The UK Stanlow oil refinery, owned by India-based conglomerate Essar Group, is set to be equipped with carbon capture and storage (CCS) to secure the facility’s future in a low-carbon environment.
The refinery located in North-west England has been in operation for nearly a century, and now its owners have decided to make sure it can still be around for the century to come.
Essar Group has announced it will be heavily investing in efforts to decarbonize the facility’s operations by capturing its CO2 emissions and storing them deep underground.
Currently, the Stanlow oil refinery is responsible for producing some 17% of all road fuels in the UK
In a comment on the planned changes, Jon Barden, COO of Essar Oil, acknowledged the importance of carbon capture for the fossil fuels industry and the transition for hydrocarbons.

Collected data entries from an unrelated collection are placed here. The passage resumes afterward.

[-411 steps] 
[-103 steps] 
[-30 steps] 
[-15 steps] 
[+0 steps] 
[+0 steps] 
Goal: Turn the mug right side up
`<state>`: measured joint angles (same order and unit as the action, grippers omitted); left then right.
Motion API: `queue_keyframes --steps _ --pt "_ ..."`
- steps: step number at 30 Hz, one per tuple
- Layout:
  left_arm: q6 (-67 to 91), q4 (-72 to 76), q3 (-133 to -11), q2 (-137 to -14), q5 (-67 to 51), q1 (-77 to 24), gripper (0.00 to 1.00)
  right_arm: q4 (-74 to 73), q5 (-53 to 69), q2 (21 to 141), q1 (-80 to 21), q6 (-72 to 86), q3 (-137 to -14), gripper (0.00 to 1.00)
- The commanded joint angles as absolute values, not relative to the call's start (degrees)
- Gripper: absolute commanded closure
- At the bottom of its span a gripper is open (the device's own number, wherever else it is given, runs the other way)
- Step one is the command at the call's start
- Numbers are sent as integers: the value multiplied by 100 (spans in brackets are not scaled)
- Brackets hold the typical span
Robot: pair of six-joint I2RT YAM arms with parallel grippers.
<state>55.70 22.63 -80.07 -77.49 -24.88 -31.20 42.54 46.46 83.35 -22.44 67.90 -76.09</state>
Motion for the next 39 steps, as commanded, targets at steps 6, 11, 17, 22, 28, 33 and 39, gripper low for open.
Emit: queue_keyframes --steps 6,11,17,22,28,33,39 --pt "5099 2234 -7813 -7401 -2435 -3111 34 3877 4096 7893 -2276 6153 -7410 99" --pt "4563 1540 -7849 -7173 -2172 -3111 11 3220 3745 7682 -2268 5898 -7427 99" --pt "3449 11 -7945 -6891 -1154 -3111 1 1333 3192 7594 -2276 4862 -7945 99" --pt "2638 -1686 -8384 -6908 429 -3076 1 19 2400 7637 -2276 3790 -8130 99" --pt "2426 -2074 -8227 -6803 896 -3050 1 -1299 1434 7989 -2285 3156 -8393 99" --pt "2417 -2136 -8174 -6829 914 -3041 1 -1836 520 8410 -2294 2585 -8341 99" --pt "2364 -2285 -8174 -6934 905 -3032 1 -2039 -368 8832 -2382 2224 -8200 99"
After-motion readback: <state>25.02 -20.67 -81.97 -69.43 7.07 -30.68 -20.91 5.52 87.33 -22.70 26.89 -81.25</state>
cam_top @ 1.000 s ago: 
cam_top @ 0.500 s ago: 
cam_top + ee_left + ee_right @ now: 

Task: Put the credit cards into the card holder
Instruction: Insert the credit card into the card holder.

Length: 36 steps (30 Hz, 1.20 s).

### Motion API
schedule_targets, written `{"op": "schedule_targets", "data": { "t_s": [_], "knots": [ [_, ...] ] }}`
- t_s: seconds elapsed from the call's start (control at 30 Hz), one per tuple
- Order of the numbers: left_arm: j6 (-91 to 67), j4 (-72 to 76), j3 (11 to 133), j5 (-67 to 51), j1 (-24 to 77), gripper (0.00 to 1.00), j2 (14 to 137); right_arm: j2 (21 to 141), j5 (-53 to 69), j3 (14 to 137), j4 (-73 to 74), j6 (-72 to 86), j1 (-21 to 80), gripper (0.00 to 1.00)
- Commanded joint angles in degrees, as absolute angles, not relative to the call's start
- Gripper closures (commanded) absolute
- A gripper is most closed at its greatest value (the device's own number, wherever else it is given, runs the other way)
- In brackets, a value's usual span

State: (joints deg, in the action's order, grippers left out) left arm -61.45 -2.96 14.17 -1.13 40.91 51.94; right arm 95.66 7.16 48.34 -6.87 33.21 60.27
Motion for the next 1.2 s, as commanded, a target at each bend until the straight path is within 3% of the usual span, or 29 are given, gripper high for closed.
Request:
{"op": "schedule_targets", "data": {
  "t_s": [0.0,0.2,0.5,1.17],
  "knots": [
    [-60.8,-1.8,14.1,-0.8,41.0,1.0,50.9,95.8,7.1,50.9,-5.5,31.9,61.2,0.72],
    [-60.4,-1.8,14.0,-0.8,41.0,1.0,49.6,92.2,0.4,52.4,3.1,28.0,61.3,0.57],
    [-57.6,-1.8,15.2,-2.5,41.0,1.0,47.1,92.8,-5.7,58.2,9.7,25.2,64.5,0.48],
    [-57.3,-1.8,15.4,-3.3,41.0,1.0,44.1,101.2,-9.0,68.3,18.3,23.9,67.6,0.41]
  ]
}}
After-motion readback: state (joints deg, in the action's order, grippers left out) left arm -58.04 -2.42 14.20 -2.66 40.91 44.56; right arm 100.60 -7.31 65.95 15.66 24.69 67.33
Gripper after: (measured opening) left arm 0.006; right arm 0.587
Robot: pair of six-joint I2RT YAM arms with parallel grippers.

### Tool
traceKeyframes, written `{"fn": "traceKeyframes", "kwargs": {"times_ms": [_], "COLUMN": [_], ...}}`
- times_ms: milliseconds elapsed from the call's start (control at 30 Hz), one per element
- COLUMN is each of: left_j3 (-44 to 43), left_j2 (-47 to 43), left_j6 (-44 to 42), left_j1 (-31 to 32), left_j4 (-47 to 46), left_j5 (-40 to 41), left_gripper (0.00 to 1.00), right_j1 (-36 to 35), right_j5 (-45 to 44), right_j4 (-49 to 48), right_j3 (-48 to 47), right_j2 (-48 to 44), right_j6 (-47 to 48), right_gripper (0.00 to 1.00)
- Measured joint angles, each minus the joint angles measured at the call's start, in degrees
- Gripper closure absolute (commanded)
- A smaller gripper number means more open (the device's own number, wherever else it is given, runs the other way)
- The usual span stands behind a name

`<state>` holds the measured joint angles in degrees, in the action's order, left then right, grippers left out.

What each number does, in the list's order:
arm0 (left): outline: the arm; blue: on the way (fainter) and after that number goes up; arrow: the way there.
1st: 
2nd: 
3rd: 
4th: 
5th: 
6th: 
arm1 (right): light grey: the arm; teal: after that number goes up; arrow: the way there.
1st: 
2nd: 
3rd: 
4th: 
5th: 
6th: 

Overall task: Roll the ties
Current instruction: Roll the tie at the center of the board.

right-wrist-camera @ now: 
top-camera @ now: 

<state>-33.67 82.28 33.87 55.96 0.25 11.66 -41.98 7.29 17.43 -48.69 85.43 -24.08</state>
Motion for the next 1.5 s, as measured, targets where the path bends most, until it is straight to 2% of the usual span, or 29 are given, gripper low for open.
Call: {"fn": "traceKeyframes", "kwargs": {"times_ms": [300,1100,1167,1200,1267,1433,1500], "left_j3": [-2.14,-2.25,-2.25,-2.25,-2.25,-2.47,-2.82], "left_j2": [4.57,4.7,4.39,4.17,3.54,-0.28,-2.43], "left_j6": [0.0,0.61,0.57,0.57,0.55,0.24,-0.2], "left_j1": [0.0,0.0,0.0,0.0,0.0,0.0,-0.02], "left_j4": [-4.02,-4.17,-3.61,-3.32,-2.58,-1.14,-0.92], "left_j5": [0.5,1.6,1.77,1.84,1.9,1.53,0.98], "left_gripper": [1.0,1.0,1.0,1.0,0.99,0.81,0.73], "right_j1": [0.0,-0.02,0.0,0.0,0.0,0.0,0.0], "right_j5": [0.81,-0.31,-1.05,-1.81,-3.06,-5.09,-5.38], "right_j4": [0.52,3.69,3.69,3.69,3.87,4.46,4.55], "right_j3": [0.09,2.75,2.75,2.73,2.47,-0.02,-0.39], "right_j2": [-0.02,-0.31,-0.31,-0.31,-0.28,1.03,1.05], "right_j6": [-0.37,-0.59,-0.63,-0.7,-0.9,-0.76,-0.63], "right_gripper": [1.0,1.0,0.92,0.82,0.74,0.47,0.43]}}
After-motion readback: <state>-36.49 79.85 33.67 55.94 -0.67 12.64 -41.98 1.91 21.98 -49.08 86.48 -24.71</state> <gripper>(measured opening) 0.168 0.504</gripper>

The UK government has committed to carbon capture and has set out to make sure the nation has at least five industrial clusters equipped with the technology, and among them are two that have been approved for fast-track development, including the HyNet cluster to which the Stanlow refinery belongs.
As part of this cluster, the refinery will be used to make blue hydrogen and, by replacing the natural gas that the facility runs on and providing a low-carbon fuel for other sectors, thus, helping bring about a wider hydrogen economy.
Essentially, Essar Group aims for the UK refinery to reach net-zero emissions by 2040 and achieve 70-80% emissions reduction within the next decade.